The error is below and the whole error message is at the bottom.
TypeError: Could not convert 12.631578947368421 to int
from pyspark.ml.evaluation import BinaryClassificationEvaluator
from pyspark.ml.tuning import CrossValidator, ParamGridBuilder
from pyspark.ml.feature import VectorAssembler
from pyspark.ml.classification import RandomForestClassifier
from pyspark.ml.classification import GBTClassifier
import pandas as pd
from sklearn import datasets
iris = datasets.load_iris()
y = list(iris.target)
df = pd.read_csv("https://raw.githubusercontent.com/venky14/Machine- Learning-with-Iris-Dataset/master/Iris.csv")
df = df.drop(['Species'], axis = 1)
df['label'] = y
spark_df = spark.createDataFrame(df).drop('Id')
cols = spark_df.drop('label').columns
assembler = VectorAssembler(inputCols = cols, outputCol = 'features')
output_dat = assembler.transform(spark_df).select('label', 'features')
rf = RandomForestClassifier(labelCol = "label", featuresCol = "features")
paramGrid_rf = ParamGridBuilder() \
.addGrid(rf.maxDepth, np.linspace(5, 30, 6)) \
.addGrid(rf.numTrees, np.linspace(10, 60, 20)).build()
crossval_rf = CrossValidator(estimator = rf,
estimatorParamMaps = paramGrid_rf,
evaluator = BinaryClassificationEvaluator(),
numFolds = 5)
cvModel_rf = crossval_rf.fit(output_dat)
TypeError Traceback (most recent call last)

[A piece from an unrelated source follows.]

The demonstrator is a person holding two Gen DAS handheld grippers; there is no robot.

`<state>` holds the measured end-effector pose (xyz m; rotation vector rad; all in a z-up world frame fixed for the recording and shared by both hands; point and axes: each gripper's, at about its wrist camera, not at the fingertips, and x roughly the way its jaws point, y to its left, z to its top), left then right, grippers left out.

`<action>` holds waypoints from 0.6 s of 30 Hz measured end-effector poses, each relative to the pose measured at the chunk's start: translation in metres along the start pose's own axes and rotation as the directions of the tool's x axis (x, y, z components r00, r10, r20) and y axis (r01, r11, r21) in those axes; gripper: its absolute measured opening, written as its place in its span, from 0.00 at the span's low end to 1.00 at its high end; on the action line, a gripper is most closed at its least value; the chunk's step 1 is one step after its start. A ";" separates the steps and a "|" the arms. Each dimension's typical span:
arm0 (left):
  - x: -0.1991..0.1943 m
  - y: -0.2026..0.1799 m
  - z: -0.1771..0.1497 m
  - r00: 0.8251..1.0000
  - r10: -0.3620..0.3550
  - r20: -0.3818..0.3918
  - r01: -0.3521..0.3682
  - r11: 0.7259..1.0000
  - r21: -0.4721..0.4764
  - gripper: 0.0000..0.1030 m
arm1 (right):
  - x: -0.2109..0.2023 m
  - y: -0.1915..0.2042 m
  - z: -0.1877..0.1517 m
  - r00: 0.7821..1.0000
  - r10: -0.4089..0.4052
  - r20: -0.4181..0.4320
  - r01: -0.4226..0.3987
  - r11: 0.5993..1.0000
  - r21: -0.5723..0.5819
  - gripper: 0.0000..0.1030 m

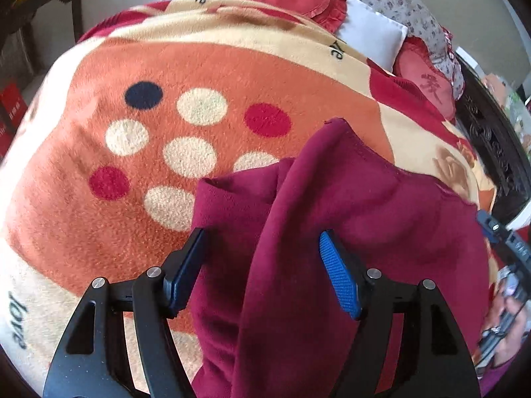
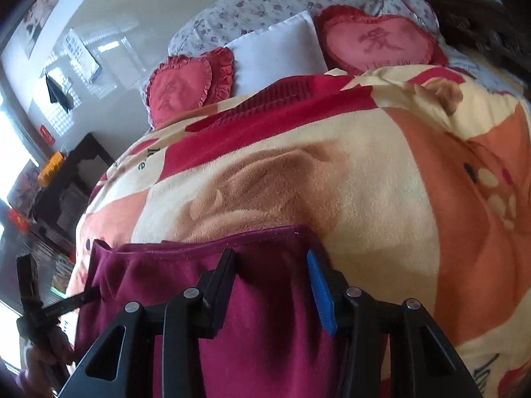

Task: Fold small clothes

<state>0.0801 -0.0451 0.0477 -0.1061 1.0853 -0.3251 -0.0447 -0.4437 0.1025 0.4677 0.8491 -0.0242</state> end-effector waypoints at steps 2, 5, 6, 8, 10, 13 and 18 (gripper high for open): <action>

<ipython-input-24-44f8f759ed8e> in <module>
2 paramGrid_rf = ParamGridBuilder() \
3 .addGrid(rf.maxDepth, np.linspace(5, 30, 6)) \
----> 4 .addGrid(rf.numTrees, np.linspace(10, 60, 20)) \
5 .build()
6
~/spark-2.4.0-bin-hadoop2.7/python/pyspark/ml/tuning.py in build(self)
120 return [(key, key.typeConverter(value)) for key, value in zip(keys, values)]
121
--> 122 return [dict(to_key_value_pairs(keys, prod)) for prod in itertools.product(*grid_values)]
123
124
~/spark-2.4.0-bin-hadoop2.7/python/pyspark/ml/tuning.py in <listcomp>(.0)
120 return [(key, key.typeConverter(value)) for key, value in zip(keys, values)]
121
--> 122 return [dict(to_key_value_pairs(keys, prod)) for prod in itertools.product(*grid_values)]
123
124
~/spark-2.4.0-bin-hadoop2.7/python/pyspark/ml/tuning.py in to_key_value_pairs(keys, values)
118
119 def to_key_value_pairs(keys, values):
--> 120 return [(key, key.typeConverter(value)) for key, value in zip(keys, values)]
121
122 return [dict(to_key_value_pairs(keys, prod)) for prod in itertools.product(*grid_values)]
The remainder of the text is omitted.